Philippine army officer (1921 – 1951)

Conrado Dumlao Yap (January 22, 1921 – April 23, 1951) was an officer in the Philippine Army who served during the Second World War and the Korean War.

He was a recipient of the Philippines' highest military award, the Medal of Valor, which he was posthumously awarded for his actions of valor and courage in the Battle of Yultong. Yap was one of the 1,367 Filipino troops composing the 10th Battalion Combat Team of the Philippine Expeditionary Forces to Korea (PEFTOK), first of the five Philippine Army Battalion Combat Team's contingent of United Nations Command forces that fought in the Korean War (1950–1953).
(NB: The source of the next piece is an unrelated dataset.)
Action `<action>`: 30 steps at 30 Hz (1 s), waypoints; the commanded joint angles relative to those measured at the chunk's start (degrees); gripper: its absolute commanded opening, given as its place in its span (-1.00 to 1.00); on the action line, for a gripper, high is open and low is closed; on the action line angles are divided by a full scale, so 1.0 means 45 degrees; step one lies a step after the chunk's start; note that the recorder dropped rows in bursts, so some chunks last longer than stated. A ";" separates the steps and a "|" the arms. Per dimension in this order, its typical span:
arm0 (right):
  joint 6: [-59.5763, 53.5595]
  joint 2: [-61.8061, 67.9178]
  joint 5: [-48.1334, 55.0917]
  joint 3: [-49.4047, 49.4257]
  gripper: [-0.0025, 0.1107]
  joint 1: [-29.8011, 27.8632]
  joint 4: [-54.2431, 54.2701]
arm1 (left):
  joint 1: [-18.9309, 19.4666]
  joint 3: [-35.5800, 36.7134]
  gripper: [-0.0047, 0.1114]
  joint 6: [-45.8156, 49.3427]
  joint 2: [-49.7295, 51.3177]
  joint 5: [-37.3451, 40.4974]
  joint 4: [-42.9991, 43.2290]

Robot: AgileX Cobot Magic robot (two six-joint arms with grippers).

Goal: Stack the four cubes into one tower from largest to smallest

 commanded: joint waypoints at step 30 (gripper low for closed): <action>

He was killed in action in the early morning hours of 23 April 1951 in the Battle of Yultong during a successful counterattack against Chinese forces that overran his hilltop position in territory which currently belongs to South Korea. Yap was posthumously the most decorated Filipino serviceman of the Korean War, receiving medals from the US, South Korea and the Philippines.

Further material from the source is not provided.